Raw video is almost commonplace nowadays. You can literally start shooting raw with cameras that only cost a couple thousand dollars and save it to off-the-shelf media. Plenty of other cameras can output raw over standard HDMI connections. Plus, compressed options are growing which means that it doesn’t even have as many major disadvantages versus more conventional formats.
Still, ProRes is among the standards for good reason. It produces images of very high quality and that are easy on your computer for editing. So is it worth shooting in raw over ProRes? Can you tell the difference? Check out this video from Stronz Vanderploeg to see for yourself.
Stronz has been shooting ProRes forever. It’s easy and it’s good. Now he has Blackmagic RAW as an option and has begun testing it our to see if there is a major difference between raw and ProRes.

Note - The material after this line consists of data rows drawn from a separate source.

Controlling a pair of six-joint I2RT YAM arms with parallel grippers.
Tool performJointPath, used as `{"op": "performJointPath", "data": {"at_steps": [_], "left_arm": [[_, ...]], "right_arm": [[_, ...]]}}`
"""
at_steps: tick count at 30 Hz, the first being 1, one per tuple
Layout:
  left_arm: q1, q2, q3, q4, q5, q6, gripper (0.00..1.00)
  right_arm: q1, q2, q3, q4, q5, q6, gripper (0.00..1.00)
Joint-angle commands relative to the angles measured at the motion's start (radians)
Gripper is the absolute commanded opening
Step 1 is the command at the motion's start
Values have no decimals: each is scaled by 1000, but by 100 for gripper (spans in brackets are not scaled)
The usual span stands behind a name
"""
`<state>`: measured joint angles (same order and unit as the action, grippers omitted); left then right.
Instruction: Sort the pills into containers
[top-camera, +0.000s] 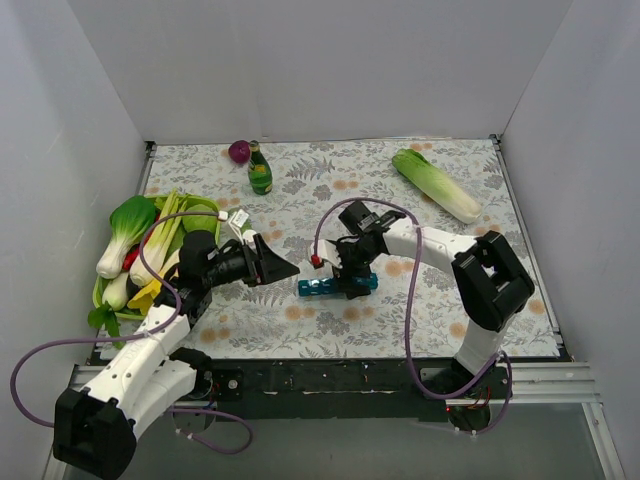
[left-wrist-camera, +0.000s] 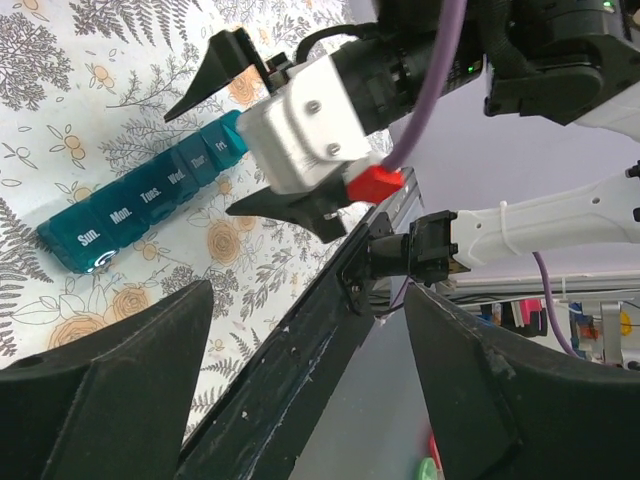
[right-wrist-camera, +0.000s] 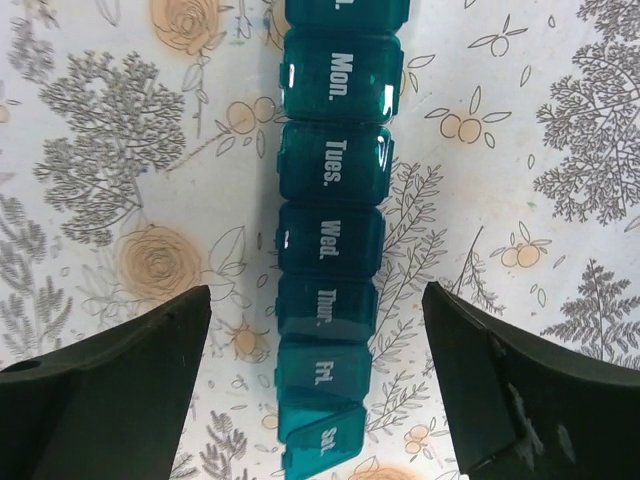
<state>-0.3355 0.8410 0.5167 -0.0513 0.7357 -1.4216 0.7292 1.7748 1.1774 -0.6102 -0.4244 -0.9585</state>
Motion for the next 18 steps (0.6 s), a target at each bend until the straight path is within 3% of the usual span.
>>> {"op": "performJointPath", "data": {"at_steps": [1,7,10,11,14,15,18], "left_arm": [[-19,4,3,27,-22,-10,75],[-83,104,39,83,-36,-10,62],[-125,168,54,132,-55,-7,52],[-134,219,57,143,-62,-2,49],[-166,333,80,171,-93,9,33],[-180,363,89,176,-110,19,25],[-204,484,120,188,-137,41,18]], "right_arm": [[-48,-106,47,-63,-99,49,95],[-184,-264,-59,-47,-229,127,90],[-223,-299,-120,0,-243,207,73],[-229,-293,-130,22,-255,225,55],[-231,-247,-142,38,-287,285,30],[-231,-235,-139,41,-290,293,27],[-231,-183,-114,33,-295,308,16]]}}
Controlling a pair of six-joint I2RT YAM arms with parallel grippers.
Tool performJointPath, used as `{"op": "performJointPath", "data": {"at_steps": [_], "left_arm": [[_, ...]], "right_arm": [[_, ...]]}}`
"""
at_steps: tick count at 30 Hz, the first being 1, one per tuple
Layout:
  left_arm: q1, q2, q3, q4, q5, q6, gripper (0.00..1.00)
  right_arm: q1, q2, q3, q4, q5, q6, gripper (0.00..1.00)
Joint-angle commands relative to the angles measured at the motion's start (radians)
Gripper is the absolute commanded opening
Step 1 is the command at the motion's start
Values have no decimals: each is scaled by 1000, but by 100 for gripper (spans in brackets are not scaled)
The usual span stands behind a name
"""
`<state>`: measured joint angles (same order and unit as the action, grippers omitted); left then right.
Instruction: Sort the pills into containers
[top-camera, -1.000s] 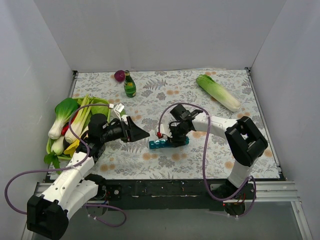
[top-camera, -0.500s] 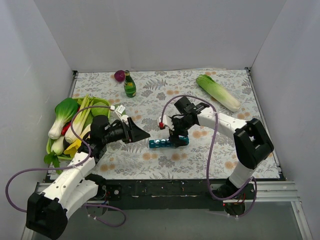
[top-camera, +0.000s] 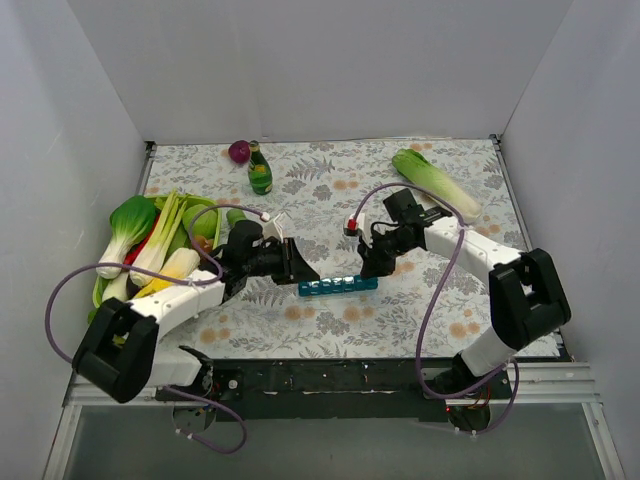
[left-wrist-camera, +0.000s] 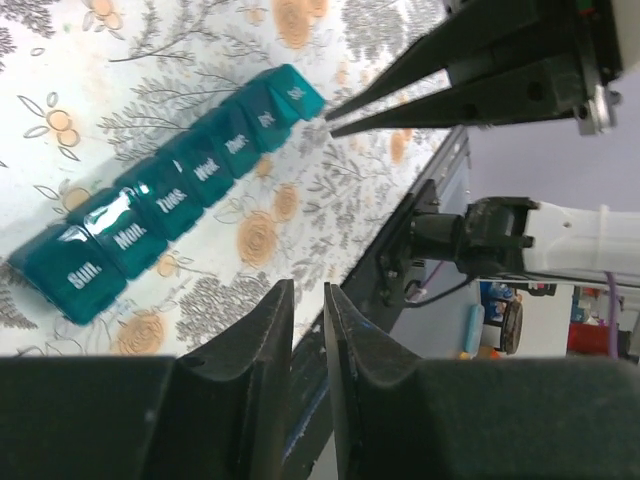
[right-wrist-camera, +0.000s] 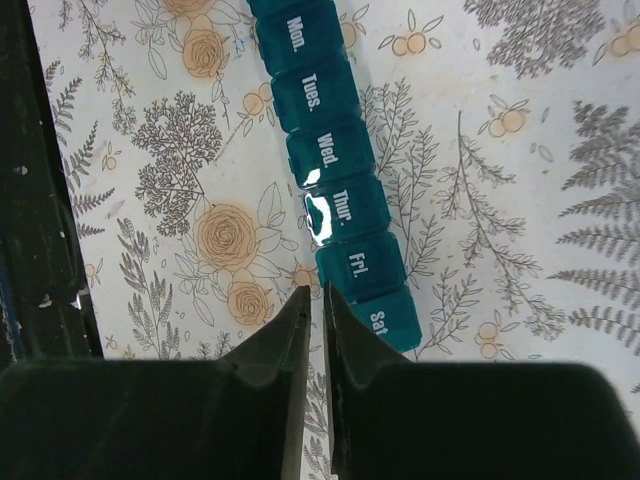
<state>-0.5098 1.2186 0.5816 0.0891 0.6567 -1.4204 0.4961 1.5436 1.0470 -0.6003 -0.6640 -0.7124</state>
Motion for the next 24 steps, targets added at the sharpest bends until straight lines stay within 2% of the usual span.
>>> {"op": "performJointPath", "data": {"at_steps": [1,9,16,22,24], "left_arm": [[-36,133,63,61,-74,41,14],[-84,298,101,116,-115,51,7],[-101,372,115,115,-152,55,3],[-101,409,113,61,-218,35,0],[-101,421,116,32,-233,32,0]], "right_arm": [[2,62,27,17,-59,65,10],[2,184,128,-94,-57,10,2],[5,194,151,-128,-48,-4,1],[36,257,101,-101,39,27,1],[48,289,99,-76,113,60,1]]}}
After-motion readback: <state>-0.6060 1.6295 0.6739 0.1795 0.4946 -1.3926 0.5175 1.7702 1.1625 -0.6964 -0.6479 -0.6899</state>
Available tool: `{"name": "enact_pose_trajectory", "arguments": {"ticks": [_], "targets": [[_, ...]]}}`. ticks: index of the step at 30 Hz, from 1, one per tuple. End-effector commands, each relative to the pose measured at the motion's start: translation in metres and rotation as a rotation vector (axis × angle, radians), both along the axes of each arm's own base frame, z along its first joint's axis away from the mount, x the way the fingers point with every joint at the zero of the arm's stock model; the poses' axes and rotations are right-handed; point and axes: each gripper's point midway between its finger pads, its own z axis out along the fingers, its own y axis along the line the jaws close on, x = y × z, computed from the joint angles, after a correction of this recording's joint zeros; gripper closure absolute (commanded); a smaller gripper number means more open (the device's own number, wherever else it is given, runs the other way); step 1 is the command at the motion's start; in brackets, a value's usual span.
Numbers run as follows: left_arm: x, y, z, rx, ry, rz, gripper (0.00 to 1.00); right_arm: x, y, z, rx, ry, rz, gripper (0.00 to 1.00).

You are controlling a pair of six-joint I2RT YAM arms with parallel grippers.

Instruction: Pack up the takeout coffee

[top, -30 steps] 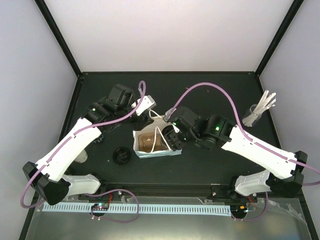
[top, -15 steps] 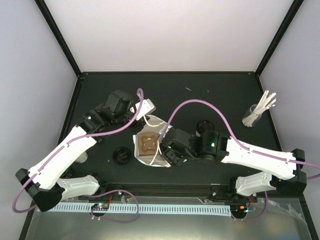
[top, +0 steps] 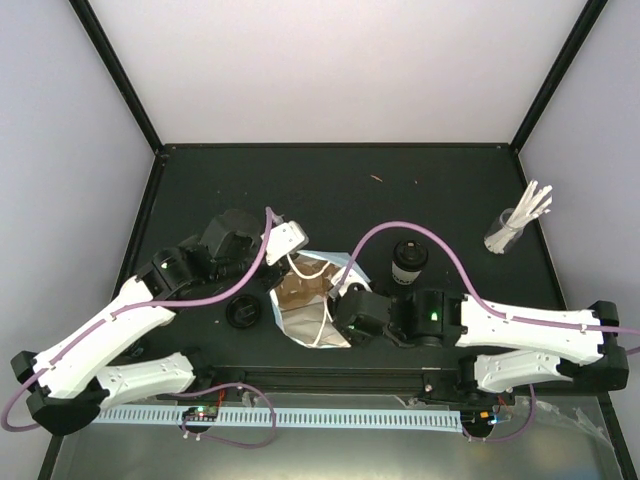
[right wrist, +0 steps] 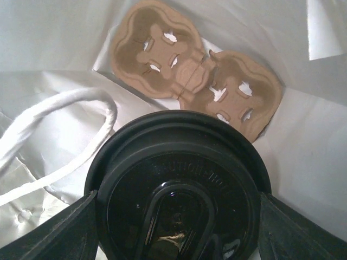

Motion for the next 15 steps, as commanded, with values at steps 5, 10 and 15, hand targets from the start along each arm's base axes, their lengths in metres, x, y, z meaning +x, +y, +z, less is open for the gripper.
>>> {"name": "enact_pose_trajectory", "arguments": {"ticks": [5, 10, 15], "targets": [[-0.016, -0.012, 0.011, -0.077, 0.018, 0.014, 0.98, -0.007, -0.008, -0.008, 0.029, -0.111, -0.053, 0.45], [-0.032, -0.019, 0.013, -0.097, 0.038, -0.025, 0.98, -0.018, -0.001, -0.007, 0.071, -0.137, -0.029, 0.44], [-0.043, -0.024, 0.003, -0.074, 0.074, -0.036, 0.99, -0.029, 0.001, -0.005, 0.067, -0.204, -0.016, 0.44]]}}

He also wanted to check out workflow differences and how it might impact him there since raw isn’t always known for being the easiest to work with.
Shooting some quick clips with his family to get some good footage with skin tones in controlled lighting we can see a fair comparison between the formats.
Note – Stronz is using Premiere Pro and it is possible that Blackmagic RAW could perform better in Resolve. On his machine there are no playback issues, so it isn’t really a concern here.
The formats on display are Blackmagic RAW at 3:1 and 12:1, ProRes Proxy, and ProRes XQ. He did throw a LUT on the footage to get it looking okay.
Right off the initial footage in Premiere it is hard to find any big differences on this YouTube video. Even the difference between XQ and Proxy isn’t that noticeable and they have huge differences. Granted, this is a screen capture in Premiere on a YouTube video but most people are going to upload to highly compressed sites for final viewing.
If you properly record your footage and don’t push the color too far in post, you likely won’t see much of a difference. You might also see a difference if you have a shot with a lot of detail. You will want higher data rates for detailed images like landscapes with deep depth of field while a portrait with a blurry background might not benefit from a heavier file.
Another consideration is budgeting and workflow. Recording raw because you can will take up more space then a more conservative ProRes file. This adds up over time to mean more hard drives and cost and then time spent working on it.
Raw does have benefits in post as you can control things like white balance and make more adjustments to color and exposure without breaking the footage. Depending on your shooting situation this extra flexibility could be a lifesaver.
The short of it is that if you know what you need – and shoot to your own personal needs and budget—you will be totally fine with compressed options. You don’t need to shoot raw.